# Homework 2

In [1]:
# Imports
import json
import difflib 
import pandas as pd
import numpy as np
from bs4 import BeautifulSoup
from urllib.request import Request, urlopen

### Question 1
Obtain the 200 top-ranking universities in www.topuniversities.com (ranking 2018). In particular, extract the following fields for each university: name, rank, country and region, number of faculty members (international and total) and number of students (international and total). Some information is not available in the main list and you have to find them in the details page. Store the resulting dataset in a pandas DataFrame and answer the following questions:

In [2]:
# Load the data json file
top_universities_url = 'https://www.topuniversities.com/sites/default/files/qs-rankings-data/357051_indicators.txt'
university_url = 'https://www.topuniversities.com'
hdr = {'User-Agent': 'Mozilla/5.0'}
request = Request(top_universities_url, headers=hdr)
page = urlopen(request)
data = json.loads(page.read().decode())

# Create an empty dataframe
cols = ['University','Rank', 'Country', 'Region', 'International Faculty', 'Total Faculty', 'International Students', 'Total Students']
df = pd.DataFrame(columns=cols)

# Parse json for each ranking
for item in range(200):
#   Obtain rank, country, region, and university name information
    rank = int(data['data'][item]['overall_rank'].strip('='))
    country = data['data'][item]['location']
    region = data['data'][item]['region']
    name = data['data'][item]['uni']
    soup = BeautifulSoup(name, "lxml")
    link = soup.find_all('a')[0]['href']
    name = soup.find_all('a')[0].text
    
#   Retrieve faculty and student data from the details page
    request = Request(university_url+link, headers=hdr)
    page = urlopen(request)
    soup = BeautifulSoup(page, "lxml")

    faculty_total = 0
    inter_faculty_num = 0
    total_students_num = 0
    inter_students_num = 0

    faculty = soup.find('div', attrs={'class':'total faculty'})
    if faculty:
        faculty_total = (faculty.find('div', attrs={'class':'number'}).text).strip('\t\r\n ')
        faculty_total = int(faculty_total.replace(',', ''))

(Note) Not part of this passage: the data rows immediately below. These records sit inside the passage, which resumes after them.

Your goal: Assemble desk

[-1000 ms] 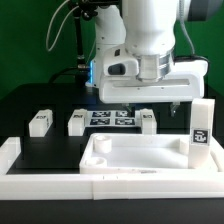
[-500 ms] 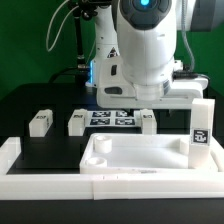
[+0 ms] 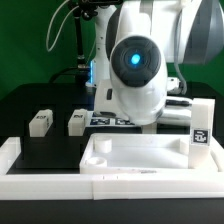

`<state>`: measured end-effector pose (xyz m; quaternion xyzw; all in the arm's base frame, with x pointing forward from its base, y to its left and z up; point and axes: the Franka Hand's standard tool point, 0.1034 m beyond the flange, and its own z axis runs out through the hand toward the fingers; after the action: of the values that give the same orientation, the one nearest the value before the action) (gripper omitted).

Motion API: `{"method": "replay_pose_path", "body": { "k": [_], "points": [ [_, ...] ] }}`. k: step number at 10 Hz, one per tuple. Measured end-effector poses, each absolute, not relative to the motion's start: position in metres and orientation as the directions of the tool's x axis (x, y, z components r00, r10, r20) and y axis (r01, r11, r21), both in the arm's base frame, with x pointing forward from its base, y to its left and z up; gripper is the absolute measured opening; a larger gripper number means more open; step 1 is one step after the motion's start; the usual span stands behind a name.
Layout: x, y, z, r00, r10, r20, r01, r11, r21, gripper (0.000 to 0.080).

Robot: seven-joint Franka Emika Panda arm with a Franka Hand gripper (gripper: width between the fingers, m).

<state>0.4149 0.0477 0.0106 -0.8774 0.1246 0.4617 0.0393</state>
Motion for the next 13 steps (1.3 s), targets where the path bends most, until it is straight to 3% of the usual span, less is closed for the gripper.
{"method": "replay_pose_path", "body": {
  "k": [3,4,5,6,7,10,11,13],
  "points": [
    [0.415,0.046,0.008,0.540,-0.198,-0.818,-0.264,-0.963,0.059,0.0649],
    [0.415,0.045,0.008,0.539,-0.199,-0.818,-0.265,-0.962,0.060,0.0552],
    [0.415,0.044,0.008,0.539,-0.200,-0.818,-0.266,-0.962,0.060,0.0385],
    [0.415,0.044,0.008,0.540,-0.201,-0.817,-0.267,-0.962,0.059,0.0385],
    [0.416,0.044,0.008,0.540,-0.201,-0.817,-0.268,-0.961,0.059,0.0288],
    [0.416,0.042,0.008,0.540,-0.203,-0.817,-0.271,-0.961,0.059,0.0288],
    [0.417,0.042,0.015,0.525,-0.202,-0.827,-0.274,-0.960,0.061,0.0288],
    [0.445,0.035,0.061,0.517,-0.195,-0.833,-0.299,-0.953,0.037,0.0288]
  ]
}}
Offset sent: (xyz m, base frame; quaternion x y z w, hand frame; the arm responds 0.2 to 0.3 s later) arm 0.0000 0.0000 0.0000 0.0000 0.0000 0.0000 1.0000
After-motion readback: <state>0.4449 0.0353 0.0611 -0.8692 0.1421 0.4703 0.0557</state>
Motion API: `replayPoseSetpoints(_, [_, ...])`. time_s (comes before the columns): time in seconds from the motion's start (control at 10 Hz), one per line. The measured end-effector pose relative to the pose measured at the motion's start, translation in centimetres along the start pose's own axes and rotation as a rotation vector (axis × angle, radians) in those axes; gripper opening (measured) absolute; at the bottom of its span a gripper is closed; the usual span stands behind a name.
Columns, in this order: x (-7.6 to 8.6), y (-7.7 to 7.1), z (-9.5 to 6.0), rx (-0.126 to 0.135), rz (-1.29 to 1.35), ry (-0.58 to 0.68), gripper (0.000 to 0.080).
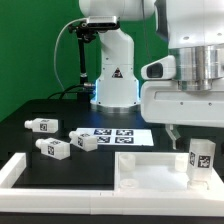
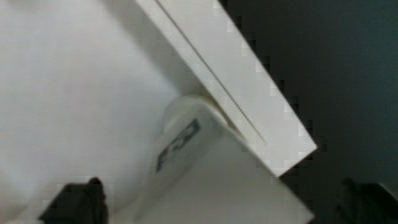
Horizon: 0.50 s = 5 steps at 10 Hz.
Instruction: Assemble one leg
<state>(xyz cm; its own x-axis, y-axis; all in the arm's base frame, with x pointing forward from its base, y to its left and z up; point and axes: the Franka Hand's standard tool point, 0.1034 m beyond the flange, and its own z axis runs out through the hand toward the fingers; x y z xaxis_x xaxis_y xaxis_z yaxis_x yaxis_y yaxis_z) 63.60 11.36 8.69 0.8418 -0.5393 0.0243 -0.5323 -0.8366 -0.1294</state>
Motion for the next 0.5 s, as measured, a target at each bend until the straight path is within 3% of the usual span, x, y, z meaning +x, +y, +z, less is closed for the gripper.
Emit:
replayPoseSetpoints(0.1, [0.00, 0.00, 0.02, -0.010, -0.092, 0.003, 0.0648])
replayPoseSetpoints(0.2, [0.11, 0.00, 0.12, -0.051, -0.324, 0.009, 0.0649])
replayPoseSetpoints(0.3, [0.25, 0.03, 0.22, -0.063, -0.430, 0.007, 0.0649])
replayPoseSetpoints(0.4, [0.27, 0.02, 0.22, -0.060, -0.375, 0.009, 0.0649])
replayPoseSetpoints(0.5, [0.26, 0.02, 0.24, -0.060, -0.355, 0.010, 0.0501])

    inter_faculty = soup.find('div', attrs={'class':'inter faculty'})
    if inter_faculty:
        inter_faculty_num = (inter_faculty.find('div', attrs={'class':'number'}).text).replace('\t\r\n ', '')
        inter_faculty_num = int(inter_faculty_num.replace(',', ''))

    total_students = soup.find('div', attrs={'class':'total student'})
    if total_students:
        total_students_num = (total_students.find('div', attrs={'class':'number'}).text).replace('\t\r\n ', '')
        total_students_num = int(total_students_num.replace(',', ''))

    inter_students = soup.find('div', attrs={'class':'total inter'})
    if inter_students:
        inter_students_num = (inter_students.find('div', attrs={'class':'number'}).text).replace('\t\r\n ', '')
        inter_students_num = int(inter_students_num.replace(',', ''))

#   Append each row of data to the dataframe
    df2 = pd.DataFrame([[name, rank, country, region, inter_faculty_num, faculty_total, inter_students_num, total_students_num]], columns=cols)
    df = df.append(df2, ignore_index=True)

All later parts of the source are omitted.